AWS Cloud Operations Blog
Migrate On-Premises Multi-Tenant Systems to Amazon Elastic Kubernetes Service
Managing the deployment of containers in a multi-tenant environment presents a number of new challenges for many of my customers. Some organizations have explored building and managing their own Kubernetes container orchestration environment, but the management challenges lead them to evaluate Amazon Elastic Kubernetes Service (Amazon EKS).
Particularly, Independent Software Vendors (ISVs) are using a service such as Amazon EKS to focus on the value proposition of their solution as opposed to the infrastructure required to support it. Using EKS, ISVs don’t need to build multi-tenant systems in their on-premises data centers where dedicated virtual machines were assigned per-tenant. The ISV may have chosen a combination of Commercial Off the Shelf (COTS) software, open-source software, and in-house developed software to create the business logic of a multi-tenant system. As an architect driving the evolution of these ISV’s, you may have focused on the transition to Docker containers to improve the ISV’s service delivery, resource optimization, and service agility. In this blog, you will learn:
- Methods for migrating multi-tenant on-premises systems to Amazon EKS
- Key decision criteria for migrating systems to AWS services
- Evaluating the tenant segregation models available in Amazon EKS
- Recommending a target architecture
One approach that a company may choose for optimization is to leverage Docker containers for the web code and business logic when providing multi-tenant services. The container deployment is created, managed, and orchestrated with an image repository such as Git and container orchestration system, such as Kubernetes. Amazon Elastic Kubernetes Service and Amazon Elastic Container Registry were designed to offload the management burden from the ISV, empower them to operate much more efficiently, and innovate with new service capabilities for their tenants.

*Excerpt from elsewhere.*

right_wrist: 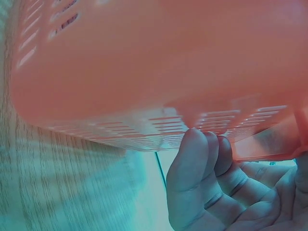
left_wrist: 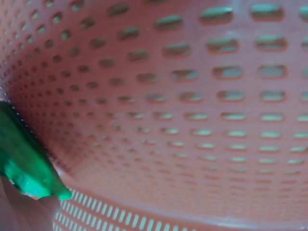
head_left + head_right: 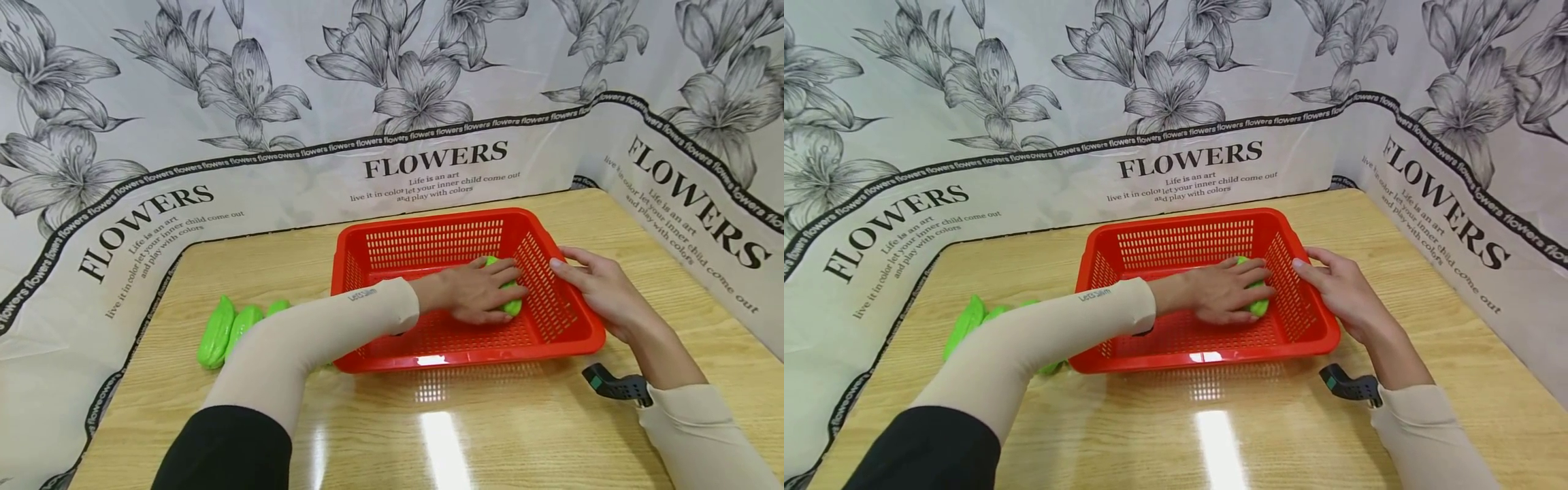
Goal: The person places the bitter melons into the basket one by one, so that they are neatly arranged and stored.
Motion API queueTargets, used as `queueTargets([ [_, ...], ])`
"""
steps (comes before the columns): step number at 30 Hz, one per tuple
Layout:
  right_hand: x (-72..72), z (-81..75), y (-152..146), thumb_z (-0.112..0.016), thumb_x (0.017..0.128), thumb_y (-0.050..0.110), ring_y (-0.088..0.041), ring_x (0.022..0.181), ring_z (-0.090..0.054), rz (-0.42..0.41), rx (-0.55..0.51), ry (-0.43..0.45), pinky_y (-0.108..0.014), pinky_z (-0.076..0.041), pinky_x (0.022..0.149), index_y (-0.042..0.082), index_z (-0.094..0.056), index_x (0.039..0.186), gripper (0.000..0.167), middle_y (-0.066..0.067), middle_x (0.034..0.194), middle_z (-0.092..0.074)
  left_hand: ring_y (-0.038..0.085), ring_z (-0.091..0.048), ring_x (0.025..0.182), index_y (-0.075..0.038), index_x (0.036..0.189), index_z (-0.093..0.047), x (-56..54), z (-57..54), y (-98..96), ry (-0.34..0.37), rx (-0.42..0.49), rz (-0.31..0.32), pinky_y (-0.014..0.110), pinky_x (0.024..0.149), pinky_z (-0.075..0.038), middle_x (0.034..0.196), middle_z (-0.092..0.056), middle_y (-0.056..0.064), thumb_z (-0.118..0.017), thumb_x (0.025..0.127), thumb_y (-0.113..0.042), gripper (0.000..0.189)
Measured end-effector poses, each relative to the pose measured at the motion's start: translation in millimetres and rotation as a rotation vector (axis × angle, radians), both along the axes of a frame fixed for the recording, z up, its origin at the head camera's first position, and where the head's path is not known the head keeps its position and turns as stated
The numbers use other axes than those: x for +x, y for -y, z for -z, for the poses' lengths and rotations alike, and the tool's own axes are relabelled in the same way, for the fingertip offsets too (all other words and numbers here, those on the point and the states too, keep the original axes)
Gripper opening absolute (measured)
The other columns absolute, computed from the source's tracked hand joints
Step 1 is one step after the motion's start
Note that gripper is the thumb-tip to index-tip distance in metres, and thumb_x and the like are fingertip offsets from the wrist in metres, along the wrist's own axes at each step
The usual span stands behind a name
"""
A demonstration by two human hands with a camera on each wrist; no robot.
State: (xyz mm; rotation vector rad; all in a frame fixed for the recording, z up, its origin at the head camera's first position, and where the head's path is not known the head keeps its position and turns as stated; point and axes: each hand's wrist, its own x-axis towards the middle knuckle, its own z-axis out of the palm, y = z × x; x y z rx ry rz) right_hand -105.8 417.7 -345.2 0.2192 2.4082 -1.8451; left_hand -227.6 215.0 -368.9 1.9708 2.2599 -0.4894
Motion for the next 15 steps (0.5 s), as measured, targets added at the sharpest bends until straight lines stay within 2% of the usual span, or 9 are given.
queueTargets([
  [6, 0.6, -0.7, 0, -0.052, 0.104, 0.044, -0.018, 0.093, -0.074, 0.002, -0.006, 0.002, -0.047, -0.062, 0.076, 0.003, -0.020, 0.160, 0.076, 0.006, 0.109, -0.067, 0.024, 0.008, 0.157, -0.023, 0.164, -0.004, 0.2, 8.4, 4.0, 0.016, 0.045, -0.027, 0.050, 0.126, -0.011, 0.171, 0.004, 0.006, -0.018, 0.107, -0.057, 0.068],
  [15, 1.2, -1.4, 1, -0.052, 0.105, 0.044, -0.018, 0.092, -0.074, 0.006, -0.002, 0.001, -0.047, -0.062, 0.075, 0.003, -0.022, 0.159, 0.075, 0.005, 0.108, -0.068, 0.030, 0.017, 0.155, -0.013, 0.163, 0.005, -0.4, 19.2, 3.8, 0.113, 0.129, -0.053, 0.033, 0.125, 0.007, 0.168, 0.020, 0.015, -0.024, 0.108, -0.054, 0.075],
])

But migrating the containers to AWS is only part of the story. For each tenant in the multi-tenant on-premises system, there are a set of dedicated sub-systems. A typical tenant deployment consists of the following subsystems: Virtual firewall context, virtual load balancing context, web applications and business logic systems, storage systems, and databases.
Tenant Migration Methods
As the architect, you must perform an analysis of each subsystem dedicated to a tenant to determine the appropriate migration tool, method, and target infrastructure. We assume that the ISV has already determined that the web servers and business logic software components will be containerized. These containers will still need access to external resources, such as databases, storage resources, and identity systems. In addition, the containers must be externally accessible by the tenants. Next, the ISV’s architect will look at the migration of the subsystems in each layer to identify the target solution for that functional component. The architect might have an end-state goal of completely re-architecting the solution to a multi-tenant Software as a Service (SaaS) solution. This document highlights the first incremental step enabling that transition and positioning the evolution of the ISV to a complete SaaS offering.
Database Migration
The database system may be migrated to AWS using the AWS Database Migration Service (DMS) to an equivalent system built on Amazon Relational Database Service (RDS). A key decision must be made regarding resource sharing. Each tenant may be assigned a dedicated Amazon RDS instance where the application and business logic is configured with a database endpoint URL and a unique Amazon RDS endpoint for each tenant system. The name of the database schema may be replicated for each tenant because the servers are independent. The application connection attributes for a MySQL database may be characterized as follows. Note that a unique Amazon RDS endpoint is identified per tenant, but the database schema name is the same.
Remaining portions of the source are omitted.